Millions Converge on the Perfect Eclipse Path, Causing Traffic in Places Not Used to Backups

(The Washington Post) —
A sign promoting the solar eclipse is pictured as people drive into Madras, Oregon, Sunday. (Reuters/Jason Redmond)

They came from everywhere, flocking to the path of darkness from throughout the United States and scores of other nations, some of them clogging the roads with traffic in lots of tiny places where stop-and-go driving is more rare than a walrus.

“There will be tens of millions of people who see this eclipse, but this is the best spot,” said Blake Marnell, 52, who drove from San Diego deep into the wheat and bean fields of western Nebraska to Carhenge, a replica of England’s Stonehenge located near Alliance, Nebraska. “I figured this was the most American place in America to see the American eclipse. We have won the eclipse.”

After weeks of warnings and preparation in the 70-mile-wide band from Portland, Oregon to Charleston, South Carolina, where the moon will completely block the sun, most places reported that traffic was heavier than normal but not out of hand. An estimated 200 million people are within a day’s drive of the path of the eclipse totality.

Early Monday, about 450 bleary-eyed people who had traveled for five-and-a-half hours from Chicago emerged from an Amtrak’s “Eclipse Express” train in Carbondale, Illinois.

In Hopkinsville, Kentucky, considered “ground zero” for the swath of darkness, Mayor Carter Hendricks said the town was “not having traffic issues . . . Luckily the traffic is flowing pretty smoothly.”

In Culver, Oregon, about 900 people camped in the athletic field at a local school and hundreds more camped in parks and in farmers’ fields. Nearby, drivers lined the rural roads.

At Wyoming’s Glendo State Park, a grassy area had been mowed to allow parking. The area was about half full by midmorning, with cars bearing license plates from states like New Jersey, Maryland, and Minnesota.

At the white water park on the North Platte River in Casper, Wyoming, there was an unexpected emptiness.

“We’re just going to experience it,” said Jerry Condon, of Stillwater, Minnesota, as he sat with five friends on the south bank.

“We got here early to beat the crowd,” Condon said, gesturing to the empty banks. “Maybe it will fill up right before the eclipse.”

Early morning – several hours before the eclipse – arrived in Idaho City, Idaho, to find plenty of parking spaces at the visitor center lot as cars slowly trickled along the two-lane highway that stretched into one of the more rugged and remote swaths of the eclipse’s zone of totality.

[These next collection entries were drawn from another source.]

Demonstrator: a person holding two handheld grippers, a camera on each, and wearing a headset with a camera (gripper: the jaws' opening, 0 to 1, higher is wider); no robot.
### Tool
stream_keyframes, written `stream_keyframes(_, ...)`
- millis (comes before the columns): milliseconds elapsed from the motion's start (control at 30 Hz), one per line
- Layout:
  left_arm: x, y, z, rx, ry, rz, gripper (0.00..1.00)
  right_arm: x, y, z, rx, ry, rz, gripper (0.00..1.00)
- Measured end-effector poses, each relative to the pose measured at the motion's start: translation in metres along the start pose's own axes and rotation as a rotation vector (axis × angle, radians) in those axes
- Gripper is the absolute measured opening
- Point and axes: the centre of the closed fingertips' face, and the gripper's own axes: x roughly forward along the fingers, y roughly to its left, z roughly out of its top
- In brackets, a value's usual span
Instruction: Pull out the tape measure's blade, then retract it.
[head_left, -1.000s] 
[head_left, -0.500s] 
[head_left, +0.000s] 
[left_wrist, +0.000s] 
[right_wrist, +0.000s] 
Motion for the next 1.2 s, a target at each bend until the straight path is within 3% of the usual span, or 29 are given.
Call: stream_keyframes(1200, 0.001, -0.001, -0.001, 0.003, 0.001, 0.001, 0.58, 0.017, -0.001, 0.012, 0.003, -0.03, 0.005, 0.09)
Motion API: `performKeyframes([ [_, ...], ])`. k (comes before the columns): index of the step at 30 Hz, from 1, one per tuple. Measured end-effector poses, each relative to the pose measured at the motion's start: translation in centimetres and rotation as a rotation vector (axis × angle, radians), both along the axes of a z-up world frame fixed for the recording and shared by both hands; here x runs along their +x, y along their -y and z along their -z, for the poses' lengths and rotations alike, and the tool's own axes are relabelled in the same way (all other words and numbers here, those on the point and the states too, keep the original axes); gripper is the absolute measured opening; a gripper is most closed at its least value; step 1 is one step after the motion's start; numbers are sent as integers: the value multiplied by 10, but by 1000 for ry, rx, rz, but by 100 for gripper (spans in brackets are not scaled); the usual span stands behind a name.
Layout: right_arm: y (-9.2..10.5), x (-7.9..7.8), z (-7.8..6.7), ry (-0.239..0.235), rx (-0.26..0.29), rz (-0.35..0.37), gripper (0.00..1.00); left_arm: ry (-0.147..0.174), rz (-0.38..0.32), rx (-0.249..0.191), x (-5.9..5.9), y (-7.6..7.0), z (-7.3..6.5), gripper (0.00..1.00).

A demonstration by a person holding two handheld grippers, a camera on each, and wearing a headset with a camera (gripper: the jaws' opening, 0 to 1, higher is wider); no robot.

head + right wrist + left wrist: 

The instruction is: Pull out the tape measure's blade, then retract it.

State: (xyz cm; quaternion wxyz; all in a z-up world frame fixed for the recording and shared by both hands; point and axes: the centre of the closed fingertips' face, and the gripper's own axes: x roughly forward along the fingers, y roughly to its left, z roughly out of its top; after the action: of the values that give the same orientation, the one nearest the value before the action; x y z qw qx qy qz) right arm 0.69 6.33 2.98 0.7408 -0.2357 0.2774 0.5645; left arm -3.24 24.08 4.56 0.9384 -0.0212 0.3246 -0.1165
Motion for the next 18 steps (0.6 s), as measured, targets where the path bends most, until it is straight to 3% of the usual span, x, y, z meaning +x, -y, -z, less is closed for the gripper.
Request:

But the parking lot began to fill with visitors that took the 35-mile drive from Boise, and by 10:45 a.m. it was packed.

“I can’t believe how many people are here,” said Ginger Thomas, who was selling jam, pancake mix and huckleberry syrup from a market she erected near the lot.

Though Boise County Emergency Management anticipated close to 40,000 vehicles would traverse Boise County’s Highway 55 and Highway 21 over the weekend, there was no sign of that on Highway 21 heading toward Idaho City.

There are peculiar regional standards by which traffic volume is measured, and in the western tip of South Carolina it all has to do with Clemson University football, which draws on a football weekend more than 81,000 people to a town of 14,000.

In the path of Monday’s eclipse, Clemson swelled by thousands and a pair of local inhabitants, Hannah Chapman, 21, and Morgan Davis, 21, proclaimed their town as “totally packed” as it becomes on any football weekend.

South Carolina’s highway patrol said roads were packed around Clemson, though Cpl. Bill Rhyne said the roads around the university campus hadn’t quite reached a game-day volume.

In Charleston, the city where the eclipse will exit the U.S., scores of people rafted their boats on Shem Creek off the Cooper River to watch the darkness descend. People organized paddleboard and kayaking groups to observe it, and there was a line out the door at the Big Box Liquor Store.